In response to the January 14, 2016 post, “Reasonable Accountability – A Primer for the Texas Legislator,” an Old School LYS Superintendent writes:


Your plan is better than what we have now and obviously written with a heaping dose of common sense.  But… here is your big flaw.  You are still basing your plan on the current system.  When a house has a flawed foundation, you don’t fix it by updating the curtains.  

If you strive simply to fix/change the over-testing problem ask the question, “What tests do the Feds require that all kids take?”

The answer is 3rd and 8th grade Reading and Math.  Why would we test more than that?  The answer is probably superstition. 

All other tests should be a local decision.  

The next question that needs to be addressed is why have a social studies test? 

Usually an answer addresses something about citizenship, knowing your heritage, etc. Well if that is the case, why not give all 8th graders a version of the U.S. Citizenship and Immigration Services civics test? It’s rigorous and meets the above stated goal’s and immigrants have to pass it to become citizens and vote. So why not do he same those of us fortunate enough to be born here?

Next, what should we do about high school testing?  If we are truly interested in college readiness, there is only one test that colleges use to measure readiness for college in Texas (and by the way, it’s required now) and that is the TSI (Texas Success Initiative) test. Any other test is a waste of time and resources.  All schools should prepare their students for this and administer it during their Junior year.  

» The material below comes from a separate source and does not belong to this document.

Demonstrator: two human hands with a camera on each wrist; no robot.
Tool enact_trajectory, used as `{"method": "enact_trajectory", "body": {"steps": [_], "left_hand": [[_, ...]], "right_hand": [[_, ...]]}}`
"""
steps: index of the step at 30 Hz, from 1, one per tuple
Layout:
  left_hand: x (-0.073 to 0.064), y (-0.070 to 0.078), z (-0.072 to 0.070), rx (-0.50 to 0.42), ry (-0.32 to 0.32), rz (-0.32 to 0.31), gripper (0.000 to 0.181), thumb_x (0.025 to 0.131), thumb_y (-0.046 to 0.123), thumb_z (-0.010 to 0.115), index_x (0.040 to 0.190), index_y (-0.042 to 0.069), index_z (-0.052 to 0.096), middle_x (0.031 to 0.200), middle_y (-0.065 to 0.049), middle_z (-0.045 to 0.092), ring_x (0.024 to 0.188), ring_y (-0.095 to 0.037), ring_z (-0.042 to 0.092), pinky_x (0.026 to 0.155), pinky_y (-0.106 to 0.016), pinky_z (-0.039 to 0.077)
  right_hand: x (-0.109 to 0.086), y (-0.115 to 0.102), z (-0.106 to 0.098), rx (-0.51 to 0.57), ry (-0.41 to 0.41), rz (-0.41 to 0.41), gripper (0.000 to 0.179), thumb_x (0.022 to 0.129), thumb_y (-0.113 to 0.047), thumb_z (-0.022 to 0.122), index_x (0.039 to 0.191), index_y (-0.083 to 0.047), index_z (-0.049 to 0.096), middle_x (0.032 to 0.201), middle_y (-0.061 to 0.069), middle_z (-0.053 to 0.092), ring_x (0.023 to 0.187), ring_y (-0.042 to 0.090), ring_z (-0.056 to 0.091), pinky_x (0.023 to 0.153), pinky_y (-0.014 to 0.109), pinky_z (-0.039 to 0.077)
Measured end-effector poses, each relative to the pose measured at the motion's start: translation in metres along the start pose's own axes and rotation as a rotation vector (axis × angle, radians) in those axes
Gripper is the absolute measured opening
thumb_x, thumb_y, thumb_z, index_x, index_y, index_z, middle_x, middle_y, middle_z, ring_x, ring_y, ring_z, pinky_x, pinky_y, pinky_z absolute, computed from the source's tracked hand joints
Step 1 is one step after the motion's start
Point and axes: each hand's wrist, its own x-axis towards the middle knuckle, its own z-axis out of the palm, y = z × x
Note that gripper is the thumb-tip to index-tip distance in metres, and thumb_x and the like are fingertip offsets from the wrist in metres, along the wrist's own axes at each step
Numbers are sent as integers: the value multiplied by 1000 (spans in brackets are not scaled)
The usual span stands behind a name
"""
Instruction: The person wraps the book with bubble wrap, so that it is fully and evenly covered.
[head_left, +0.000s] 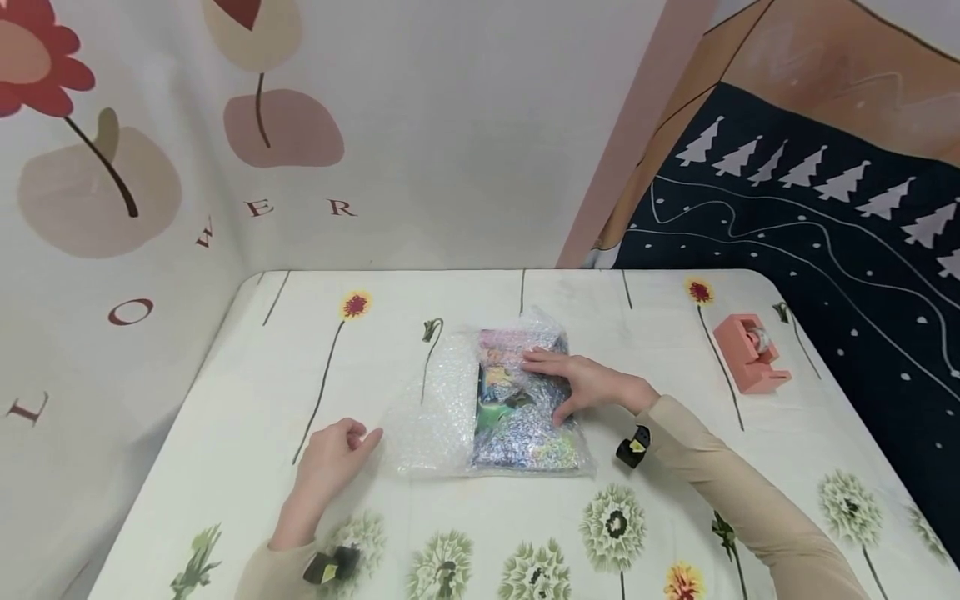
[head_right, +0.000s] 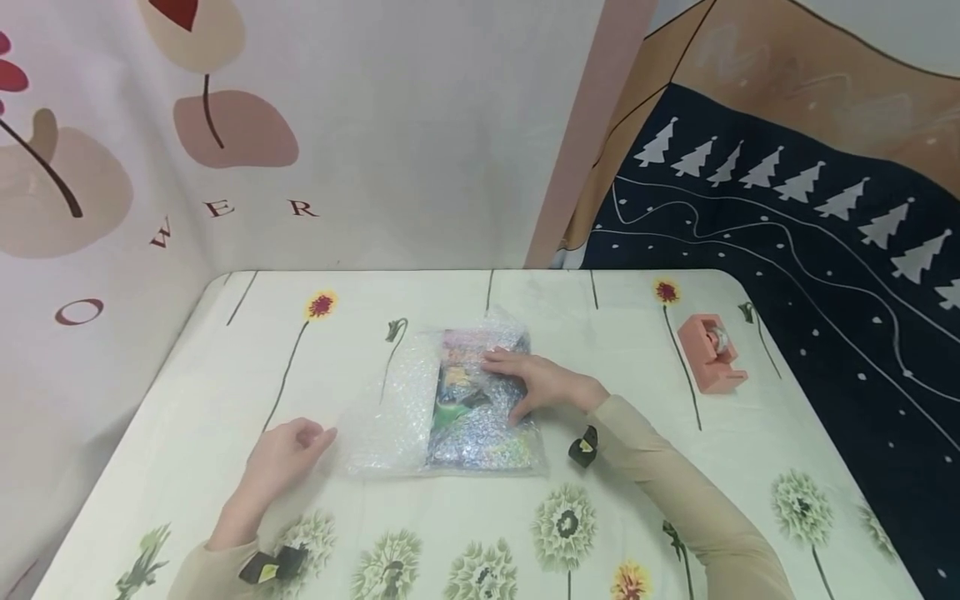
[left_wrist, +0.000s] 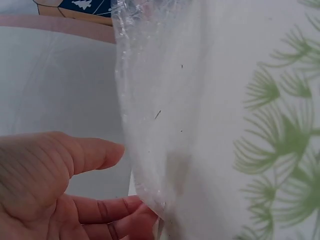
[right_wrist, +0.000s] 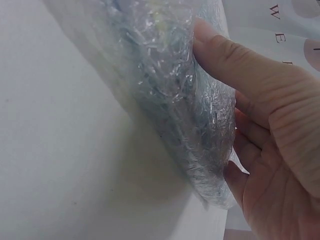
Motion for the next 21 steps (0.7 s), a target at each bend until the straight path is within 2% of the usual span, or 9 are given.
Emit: {"method": "enact_trajectory", "body": {"steps": [5,8,11,14,18,21], "left_hand": [[2,-2,3,-30,-17,-26,30,89,28,62,89,-2,65,67,-2,57,57,-14,48,53,-29,40],[5,-2,5,-77,-47,-43,27,89,28,61,82,2,65,64,-1,55,55,-15,45,53,-28,37],[7,-3,7,-132,-65,-56,27,90,28,60,81,2,64,66,-2,55,58,-14,46,54,-28,38],[7,-2,8,-294,-87,-104,28,92,27,58,90,-1,59,73,-4,60,61,-15,54,57,-26,45],[5,1,5,-620,-107,-196,34,94,21,56,114,-6,50,80,-6,66,62,-14,62,61,-26,52],[3,4,3,-818,-105,-227,42,94,13,55,128,-9,44,82,-2,66,66,-10,61,65,-26,53]], "right_hand": [[-1,-1,0,7,-1,6,92,66,-27,81,142,0,36,151,19,24,139,37,17,107,50,26],[-1,-1,0,16,-6,21,92,66,-26,81,143,-1,36,152,17,23,140,35,16,108,48,25],[-1,0,1,30,-9,29,92,66,-25,81,143,-2,36,152,17,22,140,35,15,108,47,26],[0,0,2,32,-10,30,92,66,-25,81,143,-2,36,152,17,22,140,35,15,108,47,26],[0,1,2,31,-9,34,92,67,-24,81,143,-2,35,152,16,22,140,34,15,108,47,26],[-1,1,2,32,-6,35,92,67,-24,81,143,-2,35,153,16,22,140,34,14,108,48,26]]}}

What I have just presented only addresses the number and type of tests.  It does not address the flawed testing instrument that we currently use, the flawed measures in reporting, the excessive curriculum standards, and a flawed public school funding structure and reporting requirements. This would just be the lipstick that we put on the pig every spring.

So in summary.

•                Test only what is required by the Feds. •                Give the U.S. Immigration Services civics test to cover all social studies. •                Prepare and administer the TSI test to high school juniors. •                Anything beyond this should be decided on and paid for by local ISDs.

SC Response Not surprisingly, I have no material disagreements with what you have shared.

The early accountability advocates (of which I worked for three of the pioneers: Rod Paige, Bob Brezina, Shirley Neeley) believed in the end of course exam.  So I see the current EOC system as a bastardization (or negative politicization) of the original idea. So yes, I’m a proponent of actually fixing the state’s accountability system, not abandoning it.

I also think the state should have higher expectations and standards than the Feds.  We should consider the Fed’s requirements to be the floor or the minimum standard.  And meeting the minimum standard just means that you are “Not Bad,” which in no way should be construed as meaning that you are good. All of that to say, that I’m OK with having more tests than what the Feds require.  And you and I both know if the entire accountability issue is placed in local hands, too many local communities are OK with undeserving the underserved.

I do like your idea of just having one social studies test in the 8th grade addressing U.S. citizenship that is at least comparable to the citizenship/naturalization test that immigrants must pass.  And the idea of the using the TSI, which tests reading, writing, and math skills is worth consideration, if the TSI is aligned to the TEKS (Texas Essential Knowledge and Skills). If the TSI is not aligned to the TEKS, then that puts schools in a no win situation. One, either teach the state mandated curriculum which only tangentially prepares students for the accountability test. Or two, ignore the state mandated curriculum to prepare students to pass the accountability test.

I can’t argue that the STAAR is flawed.  Hard? Yes. Aligned? Yes. Issues with how the test is administered? Yes. Flawed? Not so much. 

I completely agree that the TEKS are too broad, as does every curriculum expert that has examined them. And the legislature did pass a law last session to narrow their scope.  But remember, our Governor, The Honorable Greg Abbott, vetoed the law due to the misguided and ignorant fear of turning the TEKS into the Common Core. Nothing like pandering to the lowest common denominator.

As for your summary solution? I could easily live with it. But I would also want to strengthen it.